相続以外の原因(売買等)によりA・B共有名義でされた所有権移転登記を、Aの単有名義へと更正する場合の申請。
(前所有者は甲であり、不動産にはAの抵当権者甲、Bの抵当権者乙、AB双方の抵当権者丙の登記があるものとする)

申請情報

登記の目的 〇番所有権更正
原因 錯誤
更正後の事項 所有者 住所 〇〇〇 A
権利者 住所 〇〇〇〇
氏名 A
義務者 住所 〇〇〇〇
氏名 B
住所 〇〇〇〇
氏名 甲
添付情報 ・登記原因証明情報
・登記識別情報(Bおよび甲のもの)
・印鑑証明書(Bおよび甲のもの)
・承諾証明情報(乙および丙のもの)
・代理権限証明情報(A・B・甲からの委任状)
登録免許税 金1,000円

備考

原因

・申請情報の「錯誤」または「遺漏」には日付を要しない。
不動産登記令第3条

申請人(登記義務者)

・売買等の特定承継において、共有名義を単有名義に更正する場合、持分を失うBだけでなく前所有者(甲)も登記義務者となる。これは甲が本来「A単独への移転義務」を負っていたにもかかわらず、誤ってAB共有名義にしてしまったという「義務の不履行」があるためである。
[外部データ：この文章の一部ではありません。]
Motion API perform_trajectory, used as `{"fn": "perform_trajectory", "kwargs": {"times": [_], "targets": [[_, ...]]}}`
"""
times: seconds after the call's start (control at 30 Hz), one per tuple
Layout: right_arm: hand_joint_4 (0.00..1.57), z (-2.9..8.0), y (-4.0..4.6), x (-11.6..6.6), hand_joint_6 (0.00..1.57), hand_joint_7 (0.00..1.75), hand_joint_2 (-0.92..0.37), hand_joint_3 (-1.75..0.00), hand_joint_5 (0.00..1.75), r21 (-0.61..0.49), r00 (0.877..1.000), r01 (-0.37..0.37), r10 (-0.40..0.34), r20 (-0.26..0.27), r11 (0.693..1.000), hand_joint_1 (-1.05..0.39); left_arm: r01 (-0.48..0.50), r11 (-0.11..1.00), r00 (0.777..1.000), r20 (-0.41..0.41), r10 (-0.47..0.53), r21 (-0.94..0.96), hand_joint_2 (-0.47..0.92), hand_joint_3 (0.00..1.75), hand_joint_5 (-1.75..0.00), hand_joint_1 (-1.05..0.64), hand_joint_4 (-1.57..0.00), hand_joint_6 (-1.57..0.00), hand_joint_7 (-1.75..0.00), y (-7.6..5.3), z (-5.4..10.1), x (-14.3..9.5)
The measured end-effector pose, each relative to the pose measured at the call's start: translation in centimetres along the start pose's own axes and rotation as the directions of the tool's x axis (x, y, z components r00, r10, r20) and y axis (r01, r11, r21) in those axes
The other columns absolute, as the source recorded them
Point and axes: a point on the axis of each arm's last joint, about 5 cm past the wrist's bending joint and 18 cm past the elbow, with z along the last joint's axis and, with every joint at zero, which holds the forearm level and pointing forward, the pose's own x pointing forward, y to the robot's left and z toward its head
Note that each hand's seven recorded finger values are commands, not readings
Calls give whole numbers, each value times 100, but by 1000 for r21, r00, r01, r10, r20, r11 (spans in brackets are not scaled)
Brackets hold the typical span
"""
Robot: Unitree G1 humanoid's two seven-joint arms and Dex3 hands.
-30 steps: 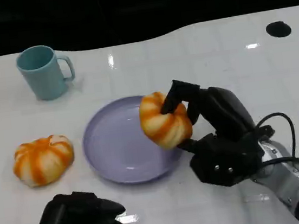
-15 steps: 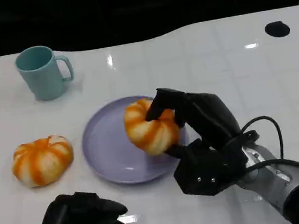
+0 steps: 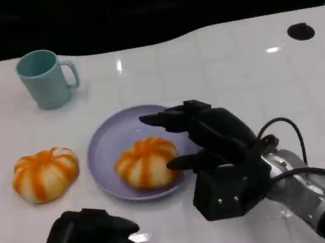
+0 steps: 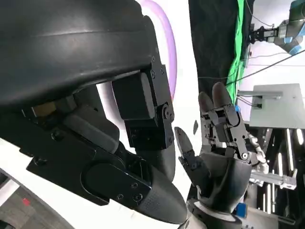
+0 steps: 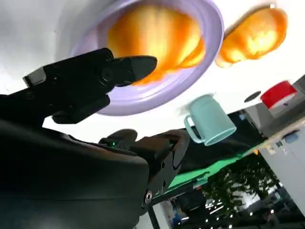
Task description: Grasp the bread from the table and place it into the plate.
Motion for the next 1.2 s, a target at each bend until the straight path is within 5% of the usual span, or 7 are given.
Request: {"fn": "perform_trajectory", "kwargs": {"times": [0.3, 0.6, 0.9, 0.97, 1.03, 1.2], "targets": [[2, -7, -67, -163, 31, 1, -92, -6, 41, 1, 1000, -8, 8, 9, 1000, -42, 0, 1000, 1000, 1, 0, 1, 77, 0, -35, -105, -157, -157, -15, -1, 3, -6], [9, -114, -196, -550, 38, 4, -91, -2, 50, 30, 998, 47, -48, 27, 998, -34, -4, 1000, 1000, 2, 4, 4, 77, 0, -36, -105, -157, -157, -15, -8, 7, 0], [73, -189, -254, -985, 84, 21, -92, -7, 79, 234, 992, 123, -129, 8, 964, -9, -6, 1000, 1000, 1, 6, 3, 77, 0, -36, -105, -157, -157, -15, -9, 8, 2], [71, -211, -253, -1072, 89, 39, -84, -28, 105, 315, 987, 153, -158, -9, 937, -11, -6, 1000, 1000, 2, 6, 3, 77, 0, -36, -105, -157, -157, -15, -9, 9, 2], [65, -223, -255, -1149, 74, 85, -67, -67, 130, 367, 984, 173, -175, -30, 914, -10, -6, 1000, 1000, 2, 6, 3, 77, 0, -36, -105, -157, -157, -16, -8, 9, 2], [58, -193, -247, -1299, 55, 130, -62, -85, 153, 435, 981, 190, -184, -57, 880, -13, -7, 1000, 1000, 1, 7, 4, 77, 0, -36, -105, -157, -157, -16, -6, 10, 2]]}}
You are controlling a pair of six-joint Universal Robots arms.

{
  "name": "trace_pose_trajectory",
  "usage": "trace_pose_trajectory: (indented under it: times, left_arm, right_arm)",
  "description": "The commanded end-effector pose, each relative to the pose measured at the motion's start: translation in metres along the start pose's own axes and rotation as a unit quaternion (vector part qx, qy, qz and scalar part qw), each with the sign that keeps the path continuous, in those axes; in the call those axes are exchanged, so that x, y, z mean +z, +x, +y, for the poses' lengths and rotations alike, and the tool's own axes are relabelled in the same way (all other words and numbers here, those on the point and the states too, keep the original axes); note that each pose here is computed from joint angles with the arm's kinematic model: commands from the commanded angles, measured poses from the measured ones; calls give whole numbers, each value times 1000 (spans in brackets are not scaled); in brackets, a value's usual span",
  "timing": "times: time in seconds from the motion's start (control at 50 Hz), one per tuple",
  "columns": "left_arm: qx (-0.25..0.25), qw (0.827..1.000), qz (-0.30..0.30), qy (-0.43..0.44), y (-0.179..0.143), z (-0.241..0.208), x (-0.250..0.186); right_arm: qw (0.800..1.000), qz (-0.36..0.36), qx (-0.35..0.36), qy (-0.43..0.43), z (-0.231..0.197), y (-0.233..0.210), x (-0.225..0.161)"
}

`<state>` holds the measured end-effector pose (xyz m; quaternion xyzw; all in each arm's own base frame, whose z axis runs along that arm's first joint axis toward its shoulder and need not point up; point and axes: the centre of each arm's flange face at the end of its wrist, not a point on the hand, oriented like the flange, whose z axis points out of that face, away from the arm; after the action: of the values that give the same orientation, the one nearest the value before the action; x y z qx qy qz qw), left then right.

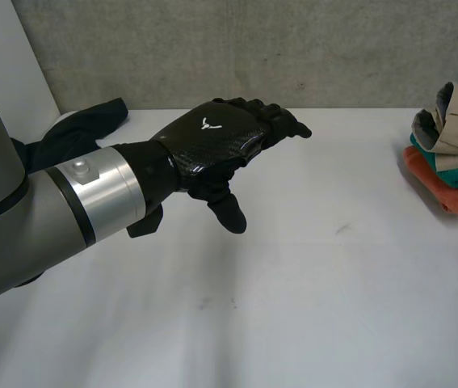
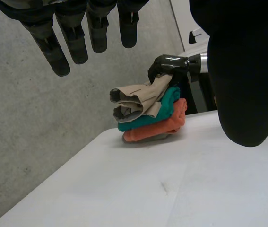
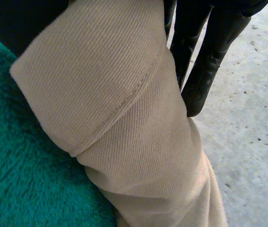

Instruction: Fold the laundry.

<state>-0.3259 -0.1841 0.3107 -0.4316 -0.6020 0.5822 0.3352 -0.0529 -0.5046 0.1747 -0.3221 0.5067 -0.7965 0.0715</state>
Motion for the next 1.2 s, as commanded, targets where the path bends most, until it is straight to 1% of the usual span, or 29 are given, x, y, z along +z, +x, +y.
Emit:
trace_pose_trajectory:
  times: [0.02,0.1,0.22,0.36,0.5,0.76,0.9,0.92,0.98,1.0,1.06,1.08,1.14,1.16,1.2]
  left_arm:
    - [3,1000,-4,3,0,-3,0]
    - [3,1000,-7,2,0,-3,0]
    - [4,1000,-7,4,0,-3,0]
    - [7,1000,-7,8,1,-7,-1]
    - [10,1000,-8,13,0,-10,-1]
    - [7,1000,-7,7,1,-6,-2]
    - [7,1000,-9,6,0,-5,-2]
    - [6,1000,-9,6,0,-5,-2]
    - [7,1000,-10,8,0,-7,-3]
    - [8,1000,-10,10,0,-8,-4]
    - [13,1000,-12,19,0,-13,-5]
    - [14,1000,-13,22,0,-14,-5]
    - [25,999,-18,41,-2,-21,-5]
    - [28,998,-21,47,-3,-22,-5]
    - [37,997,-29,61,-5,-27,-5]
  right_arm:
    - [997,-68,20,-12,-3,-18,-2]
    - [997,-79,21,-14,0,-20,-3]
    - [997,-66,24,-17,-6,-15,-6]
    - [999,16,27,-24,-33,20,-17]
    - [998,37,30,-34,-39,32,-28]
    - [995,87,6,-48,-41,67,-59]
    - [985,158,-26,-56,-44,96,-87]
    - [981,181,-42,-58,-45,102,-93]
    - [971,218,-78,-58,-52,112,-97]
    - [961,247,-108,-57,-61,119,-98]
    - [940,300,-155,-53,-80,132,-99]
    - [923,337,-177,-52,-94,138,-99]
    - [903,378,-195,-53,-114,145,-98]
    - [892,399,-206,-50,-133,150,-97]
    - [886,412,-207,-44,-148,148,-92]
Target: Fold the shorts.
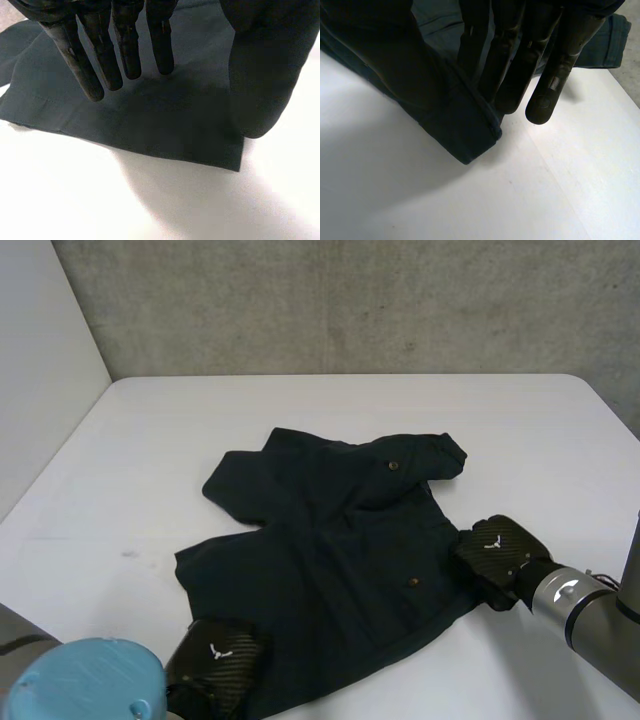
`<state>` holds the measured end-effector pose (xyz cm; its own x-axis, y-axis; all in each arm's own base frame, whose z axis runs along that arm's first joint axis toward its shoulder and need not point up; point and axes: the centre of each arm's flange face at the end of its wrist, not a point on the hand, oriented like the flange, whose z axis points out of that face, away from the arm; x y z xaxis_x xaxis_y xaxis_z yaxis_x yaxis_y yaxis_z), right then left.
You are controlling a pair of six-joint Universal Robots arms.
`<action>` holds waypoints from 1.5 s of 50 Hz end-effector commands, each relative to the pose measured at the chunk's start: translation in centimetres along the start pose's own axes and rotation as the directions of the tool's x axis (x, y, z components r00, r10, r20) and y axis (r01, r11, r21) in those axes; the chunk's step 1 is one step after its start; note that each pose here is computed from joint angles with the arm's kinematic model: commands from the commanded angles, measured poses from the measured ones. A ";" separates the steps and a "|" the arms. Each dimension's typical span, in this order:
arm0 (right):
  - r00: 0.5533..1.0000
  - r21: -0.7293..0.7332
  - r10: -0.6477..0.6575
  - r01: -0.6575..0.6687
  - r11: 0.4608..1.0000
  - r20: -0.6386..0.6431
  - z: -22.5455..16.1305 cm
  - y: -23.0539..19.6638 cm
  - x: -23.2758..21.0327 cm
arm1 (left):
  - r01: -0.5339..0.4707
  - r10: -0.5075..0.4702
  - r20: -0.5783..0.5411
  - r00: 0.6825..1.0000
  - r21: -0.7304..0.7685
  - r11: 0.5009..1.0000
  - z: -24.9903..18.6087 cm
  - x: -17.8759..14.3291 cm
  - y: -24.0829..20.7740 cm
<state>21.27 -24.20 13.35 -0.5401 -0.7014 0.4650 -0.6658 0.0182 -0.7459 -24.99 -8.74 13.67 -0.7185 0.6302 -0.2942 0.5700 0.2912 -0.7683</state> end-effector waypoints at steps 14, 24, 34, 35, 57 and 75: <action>0.990 0.083 0.117 -0.110 0.990 -0.078 -1.3 -2.9 2.1 | 0.006 -0.023 0.106 0.994 0.152 0.988 1.7 -0.6 -2.6; 0.979 0.211 0.077 -0.036 0.977 -0.188 -7.4 -10.9 6.8 | -0.071 -0.075 0.263 0.962 0.504 0.861 -5.7 -6.1 -13.4; 0.915 0.542 0.207 0.015 0.840 -0.346 -16.1 -22.2 13.2 | -0.109 -0.247 0.330 0.911 0.771 0.627 -15.3 -10.8 -23.2; 0.909 0.571 0.221 0.022 0.821 -0.353 -17.0 -23.2 13.7 | -0.110 -0.255 0.329 0.909 0.781 0.615 -15.8 -11.0 -23.6; 0.946 0.298 0.187 -0.105 0.949 -0.264 -1.6 -17.8 12.3 | -0.091 -0.141 0.381 0.914 0.530 0.843 3.9 -13.6 -23.3; 0.834 0.461 0.199 0.074 0.884 -0.514 13.5 -15.6 12.2 | -0.162 -0.262 0.449 0.854 0.708 0.687 20.3 -19.0 -26.0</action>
<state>30.34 -39.94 25.57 -0.8228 -0.3066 0.4786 -0.4286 -0.2184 -0.8767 -32.92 -39.54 27.04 -0.9219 0.1687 -0.3487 0.3080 -0.2266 -0.9240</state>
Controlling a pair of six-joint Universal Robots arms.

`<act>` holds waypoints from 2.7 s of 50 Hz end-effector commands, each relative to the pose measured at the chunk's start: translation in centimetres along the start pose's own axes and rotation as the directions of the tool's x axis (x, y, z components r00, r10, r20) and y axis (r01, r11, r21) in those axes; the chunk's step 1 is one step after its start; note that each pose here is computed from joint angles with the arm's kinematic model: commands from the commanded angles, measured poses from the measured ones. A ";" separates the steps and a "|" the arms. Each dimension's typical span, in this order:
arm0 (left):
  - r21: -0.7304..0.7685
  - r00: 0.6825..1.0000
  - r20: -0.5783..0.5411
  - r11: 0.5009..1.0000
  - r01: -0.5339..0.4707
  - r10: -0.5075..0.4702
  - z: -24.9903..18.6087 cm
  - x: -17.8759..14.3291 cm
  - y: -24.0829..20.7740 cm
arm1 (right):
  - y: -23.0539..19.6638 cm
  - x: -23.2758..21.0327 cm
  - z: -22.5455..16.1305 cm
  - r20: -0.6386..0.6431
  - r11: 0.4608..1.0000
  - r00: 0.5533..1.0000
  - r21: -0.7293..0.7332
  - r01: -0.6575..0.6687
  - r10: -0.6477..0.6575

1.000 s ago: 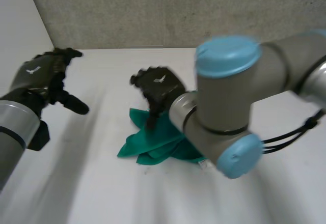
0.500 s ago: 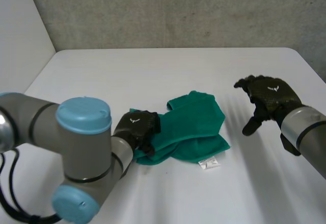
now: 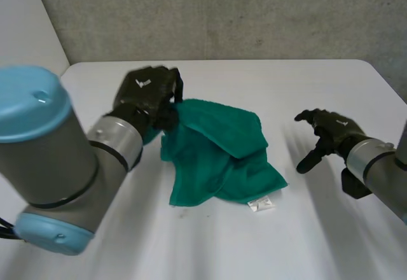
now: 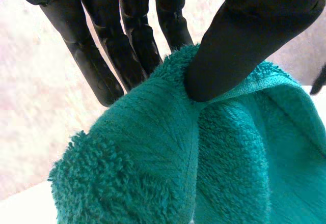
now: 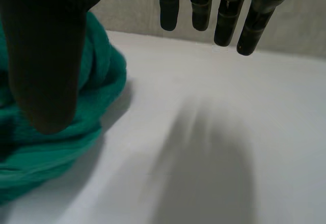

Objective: Fold the towel.

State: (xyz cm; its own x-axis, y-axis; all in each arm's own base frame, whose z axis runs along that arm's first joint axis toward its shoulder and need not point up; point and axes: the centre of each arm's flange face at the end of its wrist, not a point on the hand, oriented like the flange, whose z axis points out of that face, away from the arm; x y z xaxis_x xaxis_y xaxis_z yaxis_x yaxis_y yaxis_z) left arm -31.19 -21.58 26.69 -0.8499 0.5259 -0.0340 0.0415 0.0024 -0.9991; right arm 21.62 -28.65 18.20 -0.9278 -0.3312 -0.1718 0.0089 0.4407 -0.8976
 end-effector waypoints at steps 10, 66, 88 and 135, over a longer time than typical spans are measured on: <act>0.155 0.992 0.039 0.980 -0.126 0.121 -2.6 -0.9 -5.9 | 4.5 -7.4 6.2 0.190 0.960 0.954 -0.202 -0.193 0.231; -0.213 0.985 0.112 0.971 -0.106 0.132 5.9 -8.2 7.0 | -7.1 -5.7 7.7 -0.094 0.457 0.471 0.138 0.879 -0.877; -0.263 0.982 0.135 0.960 -0.094 0.133 5.3 -8.3 8.5 | -5.7 -5.4 0.5 -0.077 0.740 0.762 0.198 0.643 -0.642; -0.111 0.985 0.069 0.982 -0.152 0.160 8.0 -7.9 5.1 | -8.8 -3.9 6.8 -0.192 0.627 0.643 0.141 0.766 -0.742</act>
State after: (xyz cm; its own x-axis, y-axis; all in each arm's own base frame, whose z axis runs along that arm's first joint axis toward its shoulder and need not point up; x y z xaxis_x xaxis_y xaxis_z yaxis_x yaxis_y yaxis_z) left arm -26.61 -29.77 18.82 -0.8767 0.4488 -0.1733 0.2665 0.1532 -0.9516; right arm 26.65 -31.20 19.28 -0.5940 -0.5966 0.5396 -0.6966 0.0459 -0.7160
・これに対し、名義人に変動がなく「持分のみの更正」であれば前所有者甲の権利には影響しないため、甲は登記義務者とはならない。
不動産登記法第60条

更正後の事項

・更正により登記名義人が単独所有となる場合は「所有者 住所 氏名」を記載する。
不動産登記規則第150条

承諾証明情報(利害関係人)

・所有権の更正登記において、実質的に所有権の一部抹消(B持分の抹消)にあたる場合は、登記上の利害関係人の承諾がなければ申請することができない。
不動産登記法第68条

・本事例において、Bの持分のみを目的とする抵当権者「乙」や、AB双方の持分を目的とする抵当権者「丙」は不利益を受けるため承諾が必要となる。一方、更正後も所有権を維持するAの抵当権者「甲」については不利益がないため、承諾は不要である。

課税標準金額

・本申請は定額課税である。

登録免許税の算出方法

・登録税別表1.1(14):不動産1個につき1,000円
※本サイトでは、特に記述がない限り、不動産は1個とする。